Phase II study of elsamitrucin (BMY-28090) for the treatment of patients with refractory/relapsed non-Hodgkin's lymphoma.

PURPOSE

To determine the response rate of patients with refractory/relapsed non-Hodgkin's lymphoma to treatment with elsamitrucin and to further characterize the toxic effects of elsamitrucin in this group of patients.

PATIENTS AND METHODS

Eligibility required pathologically verified relapsed or refractory non-Hodgkin's lymphoma with no more than two prior chemotherapy regimens for patients with tumors classified by the International Working Formulation (IWF) as A-C and no more than one prior chemotherapy for those with IWF grades D-G. Patients were entered with either normal or impaired bone marrow function, but normal liver function tests were required unless clearly related to lymphomatous involvement of the liver.

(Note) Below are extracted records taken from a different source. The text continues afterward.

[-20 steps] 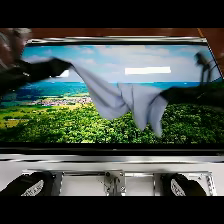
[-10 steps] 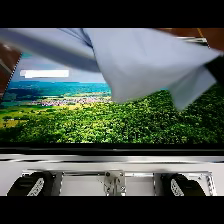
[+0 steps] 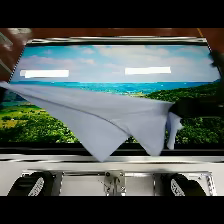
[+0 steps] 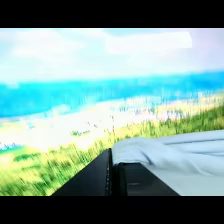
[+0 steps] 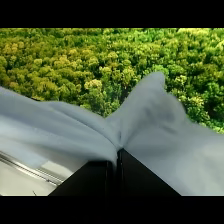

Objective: Fold the shirts.

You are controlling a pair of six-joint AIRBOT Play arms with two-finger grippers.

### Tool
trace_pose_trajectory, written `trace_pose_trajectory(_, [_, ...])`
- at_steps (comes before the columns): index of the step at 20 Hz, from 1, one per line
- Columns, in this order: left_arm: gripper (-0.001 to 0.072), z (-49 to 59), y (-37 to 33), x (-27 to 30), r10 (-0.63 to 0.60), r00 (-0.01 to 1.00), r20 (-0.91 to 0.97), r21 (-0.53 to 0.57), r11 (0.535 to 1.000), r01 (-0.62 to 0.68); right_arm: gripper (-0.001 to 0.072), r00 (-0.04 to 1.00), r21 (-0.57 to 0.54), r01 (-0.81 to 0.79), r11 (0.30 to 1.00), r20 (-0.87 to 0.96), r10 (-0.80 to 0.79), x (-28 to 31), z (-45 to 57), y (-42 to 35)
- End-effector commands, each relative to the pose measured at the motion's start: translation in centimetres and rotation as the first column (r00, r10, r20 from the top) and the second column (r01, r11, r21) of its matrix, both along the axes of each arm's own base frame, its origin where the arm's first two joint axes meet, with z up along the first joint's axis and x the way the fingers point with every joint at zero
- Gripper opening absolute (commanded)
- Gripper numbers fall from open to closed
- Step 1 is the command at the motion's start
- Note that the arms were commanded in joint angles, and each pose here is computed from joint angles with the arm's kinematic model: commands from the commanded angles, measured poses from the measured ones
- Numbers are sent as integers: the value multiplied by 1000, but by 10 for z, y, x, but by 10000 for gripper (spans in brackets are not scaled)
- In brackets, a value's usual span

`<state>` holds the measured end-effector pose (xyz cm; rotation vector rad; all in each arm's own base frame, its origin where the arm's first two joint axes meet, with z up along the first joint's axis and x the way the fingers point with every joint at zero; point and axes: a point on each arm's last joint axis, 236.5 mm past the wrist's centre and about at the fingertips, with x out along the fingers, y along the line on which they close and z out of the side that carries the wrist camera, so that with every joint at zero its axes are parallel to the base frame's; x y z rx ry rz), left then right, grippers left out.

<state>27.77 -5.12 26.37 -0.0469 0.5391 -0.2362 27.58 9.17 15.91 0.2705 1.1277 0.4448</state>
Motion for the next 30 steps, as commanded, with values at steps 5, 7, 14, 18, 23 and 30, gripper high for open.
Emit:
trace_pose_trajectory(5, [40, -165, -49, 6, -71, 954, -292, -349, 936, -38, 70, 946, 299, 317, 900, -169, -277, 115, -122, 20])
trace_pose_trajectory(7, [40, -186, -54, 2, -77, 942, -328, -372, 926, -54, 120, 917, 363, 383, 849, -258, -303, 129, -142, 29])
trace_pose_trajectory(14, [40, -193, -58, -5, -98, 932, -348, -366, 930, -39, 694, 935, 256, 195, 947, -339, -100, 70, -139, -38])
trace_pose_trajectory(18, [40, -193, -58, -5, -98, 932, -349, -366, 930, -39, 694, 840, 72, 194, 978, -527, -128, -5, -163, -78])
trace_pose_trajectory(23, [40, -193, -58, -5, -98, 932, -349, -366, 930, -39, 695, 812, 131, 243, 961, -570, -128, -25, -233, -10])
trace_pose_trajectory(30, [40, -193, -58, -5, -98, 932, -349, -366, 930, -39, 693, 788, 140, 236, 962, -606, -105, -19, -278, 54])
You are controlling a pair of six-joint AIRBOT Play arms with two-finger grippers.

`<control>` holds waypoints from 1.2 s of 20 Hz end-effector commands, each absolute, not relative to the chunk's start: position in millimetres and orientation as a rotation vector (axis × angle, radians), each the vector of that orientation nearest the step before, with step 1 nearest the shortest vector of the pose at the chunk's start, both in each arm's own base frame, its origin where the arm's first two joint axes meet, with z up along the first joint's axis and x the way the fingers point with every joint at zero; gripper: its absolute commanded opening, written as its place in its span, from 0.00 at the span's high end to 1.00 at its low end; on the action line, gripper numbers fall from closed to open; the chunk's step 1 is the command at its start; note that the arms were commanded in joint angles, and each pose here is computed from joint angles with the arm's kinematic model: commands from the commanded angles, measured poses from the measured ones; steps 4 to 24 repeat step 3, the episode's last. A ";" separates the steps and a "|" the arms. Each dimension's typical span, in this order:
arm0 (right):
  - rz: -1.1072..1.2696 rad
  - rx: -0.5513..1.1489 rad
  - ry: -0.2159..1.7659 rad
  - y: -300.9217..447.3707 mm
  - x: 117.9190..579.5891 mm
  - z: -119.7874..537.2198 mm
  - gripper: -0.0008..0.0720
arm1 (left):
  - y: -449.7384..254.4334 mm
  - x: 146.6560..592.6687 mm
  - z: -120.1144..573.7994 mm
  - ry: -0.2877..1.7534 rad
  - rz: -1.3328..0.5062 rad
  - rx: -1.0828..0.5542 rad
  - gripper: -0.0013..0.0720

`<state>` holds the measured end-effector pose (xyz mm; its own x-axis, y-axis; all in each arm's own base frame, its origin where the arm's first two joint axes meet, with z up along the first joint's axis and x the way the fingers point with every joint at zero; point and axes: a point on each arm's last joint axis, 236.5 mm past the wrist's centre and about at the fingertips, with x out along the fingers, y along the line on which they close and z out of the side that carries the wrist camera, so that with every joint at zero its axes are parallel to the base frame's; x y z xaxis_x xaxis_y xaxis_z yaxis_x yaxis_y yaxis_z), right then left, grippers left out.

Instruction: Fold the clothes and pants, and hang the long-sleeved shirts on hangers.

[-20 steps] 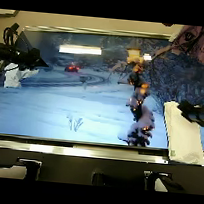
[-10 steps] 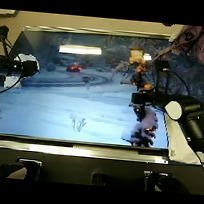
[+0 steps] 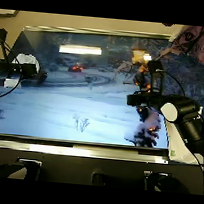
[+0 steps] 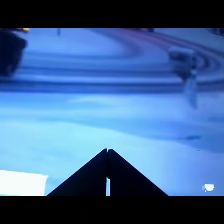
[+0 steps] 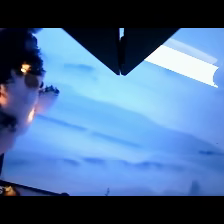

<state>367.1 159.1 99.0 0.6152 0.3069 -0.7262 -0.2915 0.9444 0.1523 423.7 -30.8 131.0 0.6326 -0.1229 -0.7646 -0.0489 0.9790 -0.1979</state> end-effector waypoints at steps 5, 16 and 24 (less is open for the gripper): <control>0.347 0.020 0.838 160.0 366.9 99.9 0.95 | -30.5 423.7 130.7 0.886 -0.041 -0.207 0.96; 0.347 0.020 0.838 160.0 366.9 99.9 0.95 | -30.5 423.7 130.7 0.886 -0.041 -0.207 0.96; 0.347 0.020 0.838 160.0 366.9 99.9 0.95 | -30.5 423.7 130.7 0.886 -0.041 -0.207 0.96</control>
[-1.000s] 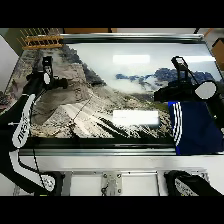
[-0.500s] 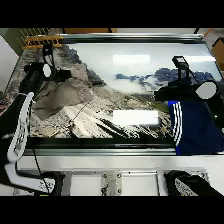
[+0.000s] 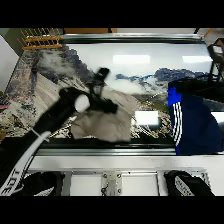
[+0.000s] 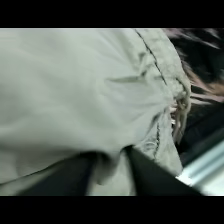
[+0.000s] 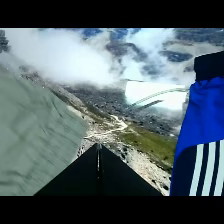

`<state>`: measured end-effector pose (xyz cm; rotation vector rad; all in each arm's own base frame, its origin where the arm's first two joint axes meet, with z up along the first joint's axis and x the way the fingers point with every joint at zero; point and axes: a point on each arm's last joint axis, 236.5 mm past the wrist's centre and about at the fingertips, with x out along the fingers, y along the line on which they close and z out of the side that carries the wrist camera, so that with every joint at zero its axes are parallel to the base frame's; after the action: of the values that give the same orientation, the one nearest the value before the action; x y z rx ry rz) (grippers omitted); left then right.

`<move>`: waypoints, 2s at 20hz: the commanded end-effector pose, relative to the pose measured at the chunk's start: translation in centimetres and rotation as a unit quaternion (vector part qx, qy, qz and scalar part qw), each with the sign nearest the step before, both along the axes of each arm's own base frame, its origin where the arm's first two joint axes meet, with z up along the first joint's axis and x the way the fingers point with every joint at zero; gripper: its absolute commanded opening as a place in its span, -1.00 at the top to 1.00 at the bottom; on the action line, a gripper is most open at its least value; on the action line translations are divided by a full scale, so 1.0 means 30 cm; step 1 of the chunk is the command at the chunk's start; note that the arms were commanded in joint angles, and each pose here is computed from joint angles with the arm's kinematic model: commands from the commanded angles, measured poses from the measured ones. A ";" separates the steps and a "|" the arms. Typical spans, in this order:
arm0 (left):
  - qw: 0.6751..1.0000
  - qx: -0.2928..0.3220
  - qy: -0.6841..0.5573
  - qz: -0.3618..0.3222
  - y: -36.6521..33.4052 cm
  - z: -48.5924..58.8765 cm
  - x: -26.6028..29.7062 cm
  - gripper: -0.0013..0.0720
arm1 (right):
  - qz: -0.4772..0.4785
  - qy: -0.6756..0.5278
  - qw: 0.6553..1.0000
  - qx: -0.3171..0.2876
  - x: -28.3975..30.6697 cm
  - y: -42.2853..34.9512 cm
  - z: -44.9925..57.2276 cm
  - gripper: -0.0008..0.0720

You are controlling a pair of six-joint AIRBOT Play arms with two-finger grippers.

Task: Fold the clothes and pants, and hang the long-sleeved shirts on hangers.

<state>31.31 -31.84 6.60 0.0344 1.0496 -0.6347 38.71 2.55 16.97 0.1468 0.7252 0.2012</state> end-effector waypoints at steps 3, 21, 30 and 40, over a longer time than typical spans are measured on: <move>0.998 -0.045 -0.028 0.018 -0.026 0.114 0.039 -0.92 | -0.012 -0.012 1.000 0.000 -0.040 -0.029 0.048 0.89; 0.947 -0.085 0.165 0.262 0.679 -0.544 0.559 -0.92 | 0.055 0.127 0.987 0.087 -0.121 0.118 -0.121 0.86; 0.955 -0.086 0.126 0.254 0.585 -0.527 0.611 0.77 | 0.031 0.179 0.981 0.064 -0.075 0.037 -0.266 -0.80; 0.962 -0.103 0.100 0.234 0.610 -0.353 0.698 0.95 | -0.073 0.331 0.913 0.226 0.016 -0.078 -0.835 -0.80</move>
<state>52.05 -13.56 -4.51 -0.4610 1.1342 -0.3075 38.18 -1.55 -4.26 0.6116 1.2988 0.1143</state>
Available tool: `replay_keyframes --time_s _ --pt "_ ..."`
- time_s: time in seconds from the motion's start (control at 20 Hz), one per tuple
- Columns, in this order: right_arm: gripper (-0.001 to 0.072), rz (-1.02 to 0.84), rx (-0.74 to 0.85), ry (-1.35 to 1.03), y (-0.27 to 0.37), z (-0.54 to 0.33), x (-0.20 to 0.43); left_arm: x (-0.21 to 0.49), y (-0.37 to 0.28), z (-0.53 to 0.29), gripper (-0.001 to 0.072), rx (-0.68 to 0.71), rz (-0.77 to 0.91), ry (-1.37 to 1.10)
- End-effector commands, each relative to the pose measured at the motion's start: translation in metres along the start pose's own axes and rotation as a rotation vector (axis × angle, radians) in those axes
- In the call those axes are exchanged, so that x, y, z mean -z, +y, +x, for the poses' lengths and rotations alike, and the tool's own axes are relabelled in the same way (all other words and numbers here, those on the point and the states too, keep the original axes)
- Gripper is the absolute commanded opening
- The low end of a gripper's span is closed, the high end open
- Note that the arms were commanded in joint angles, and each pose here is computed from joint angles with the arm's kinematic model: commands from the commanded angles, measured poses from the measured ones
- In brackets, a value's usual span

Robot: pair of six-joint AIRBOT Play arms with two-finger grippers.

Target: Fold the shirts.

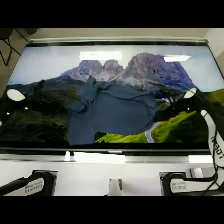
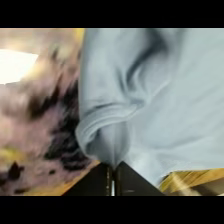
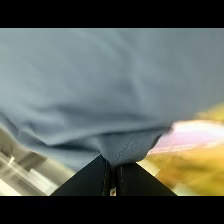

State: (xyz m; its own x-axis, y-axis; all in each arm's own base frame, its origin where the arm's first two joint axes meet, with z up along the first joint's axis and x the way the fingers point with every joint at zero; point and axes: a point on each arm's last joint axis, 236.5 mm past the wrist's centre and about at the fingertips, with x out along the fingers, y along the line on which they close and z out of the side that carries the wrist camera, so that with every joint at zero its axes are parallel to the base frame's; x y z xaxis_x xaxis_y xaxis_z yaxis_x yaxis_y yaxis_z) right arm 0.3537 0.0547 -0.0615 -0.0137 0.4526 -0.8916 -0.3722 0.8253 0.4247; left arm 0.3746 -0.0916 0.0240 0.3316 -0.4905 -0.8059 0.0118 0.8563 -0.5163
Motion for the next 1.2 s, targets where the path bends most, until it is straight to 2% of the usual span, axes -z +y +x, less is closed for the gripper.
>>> replay_keyframes --time_s 0.0,0.15,0.2,0.3,0.4,0.5,0.6,0.9,1.0,1.15 --pt "0.0026 -0.217 0.167 -0.276 0.038 -0.12 -0.069 -0.065 -0.069 -0.105 0.0028 0.022 0.193 -0.298" --pt "0.0026 -0.45 0.55 -0.78 0.123 -0.339 -0.103 -0.106 -0.185 -0.298 0.0028 0.064 0.45 -0.801" --pt "0.0027 -0.487 0.697 -0.953 0.156 -0.412 -0.088 -0.097 -0.23 -0.382 0.0028 0.089 0.533 -1.022" --pt "0.0027 -0.495 0.951 -1.255 0.221 -0.53 -0.022 -0.053 -0.282 -0.501 0.0028 0.107 0.632 -1.331" --pt "0.0027 -0.486 1.085 -1.38 0.257 -0.573 0.038 -0.006 -0.304 -0.555 0.0028 0.146 0.656 -1.464" --pt "0.0027 -0.475 1.135 -1.386 0.269 -0.578 0.073 0.02 -0.307 -0.559 0.0028 0.167 0.65 -1.459" --pt "0.0027 -0.465 1.122 -1.351 0.268 -0.569 0.081 0.028 -0.301 -0.544 0.0028 0.155 0.639 -1.396" --pt "0.0027 -0.394 1.036 -1.166 0.226 -0.53 0.05 -0.007 -0.278 -0.499 0.0027 0.089 0.6 -1.246" --pt "0.0027 -0.349 0.968 -0.996 0.19 -0.493 0.026 -0.035 -0.248 -0.456 0.0028 0.001 0.554 -1.097" --pt "0.0027 -0.267 0.793 -0.585 0.109 -0.392 -0.013 -0.082 -0.176 -0.333 0.0028 -0.087 0.435 -0.714"
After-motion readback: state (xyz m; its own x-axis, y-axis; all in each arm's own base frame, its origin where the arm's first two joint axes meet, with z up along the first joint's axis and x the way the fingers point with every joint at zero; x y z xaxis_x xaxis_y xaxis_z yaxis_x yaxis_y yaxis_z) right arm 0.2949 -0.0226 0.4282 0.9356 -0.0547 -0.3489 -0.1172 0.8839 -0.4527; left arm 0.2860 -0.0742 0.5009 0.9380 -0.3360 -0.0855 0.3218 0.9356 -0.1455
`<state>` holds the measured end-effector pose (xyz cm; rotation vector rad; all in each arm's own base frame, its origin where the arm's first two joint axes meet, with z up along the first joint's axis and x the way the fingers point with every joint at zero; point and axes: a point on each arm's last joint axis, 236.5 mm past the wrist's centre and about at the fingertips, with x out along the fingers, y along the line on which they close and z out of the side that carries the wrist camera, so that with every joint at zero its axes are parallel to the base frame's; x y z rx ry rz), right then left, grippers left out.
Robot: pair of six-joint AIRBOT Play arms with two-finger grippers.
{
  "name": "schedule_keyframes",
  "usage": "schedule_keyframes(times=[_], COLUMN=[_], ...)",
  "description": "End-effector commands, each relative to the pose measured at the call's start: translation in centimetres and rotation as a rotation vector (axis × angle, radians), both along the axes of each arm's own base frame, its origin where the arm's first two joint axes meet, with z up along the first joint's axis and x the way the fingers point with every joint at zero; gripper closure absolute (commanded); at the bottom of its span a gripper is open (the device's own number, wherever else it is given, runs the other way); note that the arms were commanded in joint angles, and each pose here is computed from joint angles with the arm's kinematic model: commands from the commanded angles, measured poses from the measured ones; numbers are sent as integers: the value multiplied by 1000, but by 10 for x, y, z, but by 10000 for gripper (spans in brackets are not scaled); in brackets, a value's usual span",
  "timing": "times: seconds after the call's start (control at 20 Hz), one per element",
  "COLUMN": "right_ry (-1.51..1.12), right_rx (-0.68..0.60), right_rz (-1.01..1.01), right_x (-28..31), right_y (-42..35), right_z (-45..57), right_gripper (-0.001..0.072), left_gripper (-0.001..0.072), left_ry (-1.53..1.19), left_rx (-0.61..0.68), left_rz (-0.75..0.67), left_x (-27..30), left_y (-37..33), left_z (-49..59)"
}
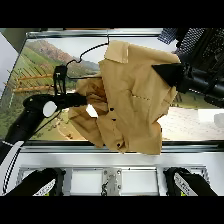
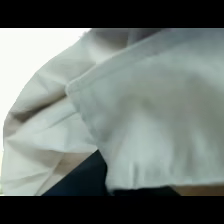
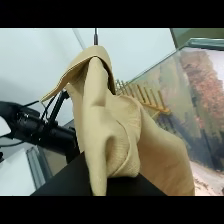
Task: Fold the clothes and pants, and hang the long-sleeved shirts on hangers.
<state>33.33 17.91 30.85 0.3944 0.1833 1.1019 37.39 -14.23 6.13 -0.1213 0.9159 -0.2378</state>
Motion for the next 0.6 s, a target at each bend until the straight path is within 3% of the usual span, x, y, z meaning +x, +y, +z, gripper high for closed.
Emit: schedule_keyframes(times=[0.0,0.35,0.55], right_ry=[-3,-3,0], right_rx=[12,-4,-112], right_rz=[11,58,43], right_x=[-3,-13,-14], right_y=[1,6,5], right_z=[3,0,-20], right_gripper=[699,699,699], left_gripper=[695,695,695], left_ry=[13,84,92], left_rx=[-71,-95,-77], left_rz=[-53,35,50], left_x=[1,0,1], left_y=[-2,34,54], left_z=[22,8,21])
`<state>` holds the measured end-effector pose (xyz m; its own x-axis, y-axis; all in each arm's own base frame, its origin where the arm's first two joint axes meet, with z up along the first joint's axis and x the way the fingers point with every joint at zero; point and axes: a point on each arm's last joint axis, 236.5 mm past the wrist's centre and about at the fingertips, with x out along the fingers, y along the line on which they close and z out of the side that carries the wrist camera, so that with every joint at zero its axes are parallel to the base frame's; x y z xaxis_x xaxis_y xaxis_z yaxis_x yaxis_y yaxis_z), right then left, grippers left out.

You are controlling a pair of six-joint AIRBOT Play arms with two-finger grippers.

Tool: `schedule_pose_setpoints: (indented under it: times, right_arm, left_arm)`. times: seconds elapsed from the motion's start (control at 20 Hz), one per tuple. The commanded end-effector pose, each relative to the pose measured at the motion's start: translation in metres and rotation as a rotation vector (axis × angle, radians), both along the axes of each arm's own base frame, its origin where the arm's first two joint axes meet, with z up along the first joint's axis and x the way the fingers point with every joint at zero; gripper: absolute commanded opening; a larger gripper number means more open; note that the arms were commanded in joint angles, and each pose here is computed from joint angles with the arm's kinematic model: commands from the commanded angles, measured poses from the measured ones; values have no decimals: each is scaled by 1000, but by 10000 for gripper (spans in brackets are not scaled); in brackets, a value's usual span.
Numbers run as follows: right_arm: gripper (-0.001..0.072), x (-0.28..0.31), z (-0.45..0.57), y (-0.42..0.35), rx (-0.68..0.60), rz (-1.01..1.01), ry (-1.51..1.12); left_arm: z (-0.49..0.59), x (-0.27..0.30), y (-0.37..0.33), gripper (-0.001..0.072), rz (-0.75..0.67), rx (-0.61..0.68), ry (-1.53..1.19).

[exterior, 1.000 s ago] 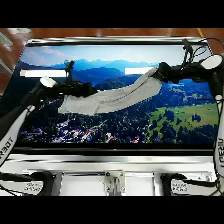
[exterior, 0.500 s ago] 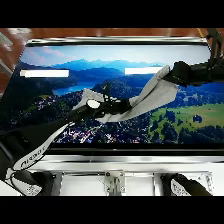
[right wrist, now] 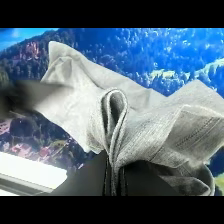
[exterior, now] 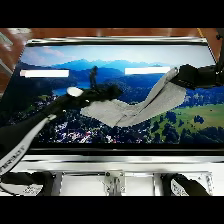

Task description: Fold the shirts.

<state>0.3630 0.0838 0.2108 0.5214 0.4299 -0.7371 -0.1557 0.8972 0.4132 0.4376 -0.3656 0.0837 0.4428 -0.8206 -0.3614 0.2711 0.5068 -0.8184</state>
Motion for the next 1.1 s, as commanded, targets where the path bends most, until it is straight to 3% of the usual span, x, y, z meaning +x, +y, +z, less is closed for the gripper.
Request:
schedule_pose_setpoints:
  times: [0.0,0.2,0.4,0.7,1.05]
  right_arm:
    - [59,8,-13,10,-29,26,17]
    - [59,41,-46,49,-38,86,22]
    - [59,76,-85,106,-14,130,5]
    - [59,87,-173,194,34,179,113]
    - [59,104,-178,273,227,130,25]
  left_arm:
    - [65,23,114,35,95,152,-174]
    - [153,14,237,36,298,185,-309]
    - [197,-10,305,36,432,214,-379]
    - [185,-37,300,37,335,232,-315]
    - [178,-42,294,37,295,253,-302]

Elsamitrucin 25 mg/m2 was administered intravenously over 5-10 minutes weekly.

RESULTS

Thirty-one patients entered the study and were treated for a median of six weeks (range 1-42). All patients were evaluable for toxicity and 30 for response. Mild nausea and/or vomiting and asthenia were the most frequently reported adverse events. Four (13%, 95% Cl 4.4-31.6%) partial responses were seen along with two (7%) minor responses while 9 (30%) patients had stable disease.

CONCLUSION

Elsamitrucin showed modest activity in patients with relapsed or refractory non-Hodgkin's lymphoma. Toxicity was relatively mild, consisted mainly of asthenia, nausea and vomiting and did not include myelosuppression. The activity of elsamitrucin in this group of patients and its lack of myelosuppression suggest utility in this disease especially when combined with other proven agents.